**EXTRACTED MATERIAL:**
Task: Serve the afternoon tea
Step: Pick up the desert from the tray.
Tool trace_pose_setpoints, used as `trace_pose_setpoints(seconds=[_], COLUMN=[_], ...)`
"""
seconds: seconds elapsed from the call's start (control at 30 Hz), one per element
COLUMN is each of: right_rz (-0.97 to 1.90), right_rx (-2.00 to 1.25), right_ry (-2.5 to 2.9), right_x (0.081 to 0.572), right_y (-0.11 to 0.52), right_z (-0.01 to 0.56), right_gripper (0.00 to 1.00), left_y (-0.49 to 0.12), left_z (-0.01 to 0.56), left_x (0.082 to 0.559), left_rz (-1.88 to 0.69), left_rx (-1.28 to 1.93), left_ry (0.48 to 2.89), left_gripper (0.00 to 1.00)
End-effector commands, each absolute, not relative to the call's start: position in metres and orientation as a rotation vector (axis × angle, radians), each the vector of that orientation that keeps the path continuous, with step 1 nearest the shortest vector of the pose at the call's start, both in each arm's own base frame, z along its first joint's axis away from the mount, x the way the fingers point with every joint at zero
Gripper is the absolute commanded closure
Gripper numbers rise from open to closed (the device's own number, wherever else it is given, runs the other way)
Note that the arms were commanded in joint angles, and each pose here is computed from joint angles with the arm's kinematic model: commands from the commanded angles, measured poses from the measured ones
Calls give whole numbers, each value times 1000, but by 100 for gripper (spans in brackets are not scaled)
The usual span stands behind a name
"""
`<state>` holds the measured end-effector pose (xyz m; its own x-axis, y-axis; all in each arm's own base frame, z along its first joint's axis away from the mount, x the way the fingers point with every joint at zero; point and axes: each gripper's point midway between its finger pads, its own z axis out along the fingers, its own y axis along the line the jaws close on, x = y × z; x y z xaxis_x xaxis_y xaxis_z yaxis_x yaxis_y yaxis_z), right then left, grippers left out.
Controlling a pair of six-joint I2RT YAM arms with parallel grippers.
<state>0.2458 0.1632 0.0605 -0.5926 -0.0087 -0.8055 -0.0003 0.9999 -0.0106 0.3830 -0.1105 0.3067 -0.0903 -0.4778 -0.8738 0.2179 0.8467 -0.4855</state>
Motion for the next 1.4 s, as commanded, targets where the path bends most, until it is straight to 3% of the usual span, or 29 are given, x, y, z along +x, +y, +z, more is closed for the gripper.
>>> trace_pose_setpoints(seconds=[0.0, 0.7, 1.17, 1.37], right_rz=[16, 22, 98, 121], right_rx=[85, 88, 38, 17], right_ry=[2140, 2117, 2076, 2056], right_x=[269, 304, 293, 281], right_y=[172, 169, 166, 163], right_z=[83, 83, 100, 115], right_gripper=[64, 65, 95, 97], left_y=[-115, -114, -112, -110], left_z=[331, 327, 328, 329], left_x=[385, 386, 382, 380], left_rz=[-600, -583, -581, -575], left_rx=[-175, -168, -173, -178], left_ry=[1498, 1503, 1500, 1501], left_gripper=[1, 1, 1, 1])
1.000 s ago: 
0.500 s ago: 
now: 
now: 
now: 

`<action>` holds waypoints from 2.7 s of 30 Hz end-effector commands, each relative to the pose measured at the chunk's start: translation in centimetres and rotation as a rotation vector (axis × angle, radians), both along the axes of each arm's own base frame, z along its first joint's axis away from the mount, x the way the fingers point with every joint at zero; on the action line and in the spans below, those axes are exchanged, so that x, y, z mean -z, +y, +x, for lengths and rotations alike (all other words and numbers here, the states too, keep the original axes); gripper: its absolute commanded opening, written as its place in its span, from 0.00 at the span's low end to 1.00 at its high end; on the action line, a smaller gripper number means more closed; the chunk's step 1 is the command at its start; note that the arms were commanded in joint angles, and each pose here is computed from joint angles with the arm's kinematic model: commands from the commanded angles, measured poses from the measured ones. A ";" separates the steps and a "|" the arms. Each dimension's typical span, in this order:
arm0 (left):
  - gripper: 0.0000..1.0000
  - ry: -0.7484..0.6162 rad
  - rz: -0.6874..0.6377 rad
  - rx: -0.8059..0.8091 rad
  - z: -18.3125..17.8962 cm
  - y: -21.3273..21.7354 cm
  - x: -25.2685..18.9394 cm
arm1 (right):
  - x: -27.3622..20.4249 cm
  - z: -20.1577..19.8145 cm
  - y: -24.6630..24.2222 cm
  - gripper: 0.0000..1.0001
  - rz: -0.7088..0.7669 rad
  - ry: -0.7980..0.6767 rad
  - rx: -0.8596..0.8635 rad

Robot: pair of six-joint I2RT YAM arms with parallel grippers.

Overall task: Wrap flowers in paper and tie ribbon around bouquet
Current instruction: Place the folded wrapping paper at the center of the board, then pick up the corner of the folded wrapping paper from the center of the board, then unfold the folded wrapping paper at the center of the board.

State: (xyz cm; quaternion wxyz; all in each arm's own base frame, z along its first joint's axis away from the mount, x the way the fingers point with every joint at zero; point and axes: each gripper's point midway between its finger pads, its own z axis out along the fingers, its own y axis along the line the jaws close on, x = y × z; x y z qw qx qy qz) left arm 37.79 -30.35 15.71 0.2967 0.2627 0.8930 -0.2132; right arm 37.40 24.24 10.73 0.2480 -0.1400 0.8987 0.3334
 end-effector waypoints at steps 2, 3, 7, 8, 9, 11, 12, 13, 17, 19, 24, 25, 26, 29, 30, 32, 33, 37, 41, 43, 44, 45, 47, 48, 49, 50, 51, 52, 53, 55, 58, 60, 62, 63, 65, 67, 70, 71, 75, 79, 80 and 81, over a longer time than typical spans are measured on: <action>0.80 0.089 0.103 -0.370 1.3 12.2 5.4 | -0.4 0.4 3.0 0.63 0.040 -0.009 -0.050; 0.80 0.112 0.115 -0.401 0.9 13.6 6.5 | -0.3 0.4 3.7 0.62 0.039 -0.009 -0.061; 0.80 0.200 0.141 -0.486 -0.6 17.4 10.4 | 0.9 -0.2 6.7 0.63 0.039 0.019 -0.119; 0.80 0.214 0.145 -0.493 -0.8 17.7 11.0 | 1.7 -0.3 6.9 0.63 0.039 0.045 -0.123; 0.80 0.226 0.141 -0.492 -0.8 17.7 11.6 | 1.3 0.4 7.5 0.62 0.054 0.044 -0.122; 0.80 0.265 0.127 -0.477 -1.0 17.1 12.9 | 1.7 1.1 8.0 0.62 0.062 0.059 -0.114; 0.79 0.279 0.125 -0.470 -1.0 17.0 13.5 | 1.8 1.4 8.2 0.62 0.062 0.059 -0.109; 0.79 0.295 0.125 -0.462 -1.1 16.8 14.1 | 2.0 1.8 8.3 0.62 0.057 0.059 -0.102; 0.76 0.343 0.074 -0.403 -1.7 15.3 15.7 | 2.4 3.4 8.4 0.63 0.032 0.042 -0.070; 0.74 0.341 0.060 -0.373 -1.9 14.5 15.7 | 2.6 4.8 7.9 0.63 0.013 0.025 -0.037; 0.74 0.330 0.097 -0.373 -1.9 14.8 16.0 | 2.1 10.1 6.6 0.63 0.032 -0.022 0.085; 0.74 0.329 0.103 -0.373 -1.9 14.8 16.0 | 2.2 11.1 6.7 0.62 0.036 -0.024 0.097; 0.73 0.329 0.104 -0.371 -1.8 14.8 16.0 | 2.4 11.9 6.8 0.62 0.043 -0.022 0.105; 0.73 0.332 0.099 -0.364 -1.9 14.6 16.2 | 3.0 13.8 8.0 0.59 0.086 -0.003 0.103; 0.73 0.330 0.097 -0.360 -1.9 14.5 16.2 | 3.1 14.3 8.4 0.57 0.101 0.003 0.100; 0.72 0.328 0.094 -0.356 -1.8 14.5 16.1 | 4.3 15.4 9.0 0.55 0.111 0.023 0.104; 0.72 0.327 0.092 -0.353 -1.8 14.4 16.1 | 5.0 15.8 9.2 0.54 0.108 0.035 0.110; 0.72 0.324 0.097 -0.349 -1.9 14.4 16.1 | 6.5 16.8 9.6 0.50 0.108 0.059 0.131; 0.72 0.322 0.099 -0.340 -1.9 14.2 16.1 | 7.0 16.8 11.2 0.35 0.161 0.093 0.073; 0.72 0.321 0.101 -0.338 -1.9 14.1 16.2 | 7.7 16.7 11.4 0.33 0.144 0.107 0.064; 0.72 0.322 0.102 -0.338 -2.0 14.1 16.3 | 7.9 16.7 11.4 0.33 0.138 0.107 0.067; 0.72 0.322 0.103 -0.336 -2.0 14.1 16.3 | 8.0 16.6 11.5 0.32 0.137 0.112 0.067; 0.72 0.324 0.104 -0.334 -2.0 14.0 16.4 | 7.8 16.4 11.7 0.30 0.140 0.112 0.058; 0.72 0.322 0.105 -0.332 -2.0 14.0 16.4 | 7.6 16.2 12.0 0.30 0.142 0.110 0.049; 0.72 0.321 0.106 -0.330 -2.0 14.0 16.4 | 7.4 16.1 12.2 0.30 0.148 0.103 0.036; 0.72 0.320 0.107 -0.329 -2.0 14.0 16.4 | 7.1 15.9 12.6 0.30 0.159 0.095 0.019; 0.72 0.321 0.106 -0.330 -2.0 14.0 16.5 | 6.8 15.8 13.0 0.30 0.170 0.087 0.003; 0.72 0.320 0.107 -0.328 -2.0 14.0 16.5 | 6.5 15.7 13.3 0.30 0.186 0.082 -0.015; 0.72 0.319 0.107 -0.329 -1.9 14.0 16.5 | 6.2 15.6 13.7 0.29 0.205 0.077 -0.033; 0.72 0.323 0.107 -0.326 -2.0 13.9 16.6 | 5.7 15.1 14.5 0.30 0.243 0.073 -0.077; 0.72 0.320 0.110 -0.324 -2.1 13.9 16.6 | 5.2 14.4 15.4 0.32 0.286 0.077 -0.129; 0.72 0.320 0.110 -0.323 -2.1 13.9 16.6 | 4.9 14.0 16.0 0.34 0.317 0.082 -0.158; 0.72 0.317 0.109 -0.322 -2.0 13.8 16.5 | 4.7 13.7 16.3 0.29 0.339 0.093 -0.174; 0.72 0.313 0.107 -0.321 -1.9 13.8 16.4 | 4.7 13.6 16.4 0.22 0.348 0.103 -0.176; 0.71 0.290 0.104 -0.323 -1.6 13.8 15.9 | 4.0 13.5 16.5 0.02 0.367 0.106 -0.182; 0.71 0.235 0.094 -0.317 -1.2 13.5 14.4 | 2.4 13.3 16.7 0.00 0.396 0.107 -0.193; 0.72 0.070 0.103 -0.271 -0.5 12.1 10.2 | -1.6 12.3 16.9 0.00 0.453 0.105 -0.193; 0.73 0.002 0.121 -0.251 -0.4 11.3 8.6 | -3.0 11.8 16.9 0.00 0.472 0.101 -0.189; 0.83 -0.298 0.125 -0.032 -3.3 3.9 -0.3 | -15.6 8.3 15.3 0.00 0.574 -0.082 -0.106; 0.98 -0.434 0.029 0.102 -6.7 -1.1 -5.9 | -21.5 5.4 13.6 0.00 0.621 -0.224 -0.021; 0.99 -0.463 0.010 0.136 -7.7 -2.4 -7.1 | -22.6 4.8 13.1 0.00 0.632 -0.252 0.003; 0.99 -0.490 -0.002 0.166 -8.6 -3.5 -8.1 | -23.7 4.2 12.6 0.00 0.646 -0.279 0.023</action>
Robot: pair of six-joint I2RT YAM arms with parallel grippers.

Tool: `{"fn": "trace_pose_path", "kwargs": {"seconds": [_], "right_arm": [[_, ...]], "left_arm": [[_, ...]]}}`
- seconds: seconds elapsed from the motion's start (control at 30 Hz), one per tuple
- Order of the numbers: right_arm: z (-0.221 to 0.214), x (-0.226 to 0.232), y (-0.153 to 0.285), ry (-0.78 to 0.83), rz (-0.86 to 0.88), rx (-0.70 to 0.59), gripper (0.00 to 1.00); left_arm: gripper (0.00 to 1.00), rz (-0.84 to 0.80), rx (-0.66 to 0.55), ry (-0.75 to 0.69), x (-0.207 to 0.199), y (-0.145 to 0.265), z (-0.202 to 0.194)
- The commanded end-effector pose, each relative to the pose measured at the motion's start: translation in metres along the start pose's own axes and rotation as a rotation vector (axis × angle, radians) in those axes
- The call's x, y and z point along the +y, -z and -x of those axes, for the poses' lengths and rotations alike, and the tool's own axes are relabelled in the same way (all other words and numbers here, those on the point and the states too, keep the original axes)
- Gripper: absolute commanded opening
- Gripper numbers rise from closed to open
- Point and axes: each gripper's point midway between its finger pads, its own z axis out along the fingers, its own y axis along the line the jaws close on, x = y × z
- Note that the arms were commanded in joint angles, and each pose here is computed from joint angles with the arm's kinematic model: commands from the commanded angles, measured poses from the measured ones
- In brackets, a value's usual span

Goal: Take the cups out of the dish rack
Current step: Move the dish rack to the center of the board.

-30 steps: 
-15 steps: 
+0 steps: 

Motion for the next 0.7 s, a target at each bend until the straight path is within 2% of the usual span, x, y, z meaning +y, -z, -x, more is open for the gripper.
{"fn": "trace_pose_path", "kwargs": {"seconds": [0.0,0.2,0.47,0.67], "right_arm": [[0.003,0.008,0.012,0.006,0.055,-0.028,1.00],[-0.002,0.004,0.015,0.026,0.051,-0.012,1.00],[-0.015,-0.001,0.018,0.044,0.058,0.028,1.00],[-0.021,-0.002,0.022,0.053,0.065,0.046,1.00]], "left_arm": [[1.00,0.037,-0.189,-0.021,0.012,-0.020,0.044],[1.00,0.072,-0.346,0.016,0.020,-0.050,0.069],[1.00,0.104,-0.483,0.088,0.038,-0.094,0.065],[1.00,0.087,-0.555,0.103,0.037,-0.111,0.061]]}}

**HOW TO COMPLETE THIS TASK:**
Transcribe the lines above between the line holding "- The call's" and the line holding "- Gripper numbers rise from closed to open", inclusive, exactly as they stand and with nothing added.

**YOUR SOLUTION:**
- The call's x, y and z point along the +y, -z and -x of those axes, for the poses' lengths and rotations alike, and the tool's own axes are relabelled in the same way (all other words and numbers here, those on the point and the states too, keep the original axes)
- Gripper: absolute commanded opening
- Gripper numbers rise from closed to open

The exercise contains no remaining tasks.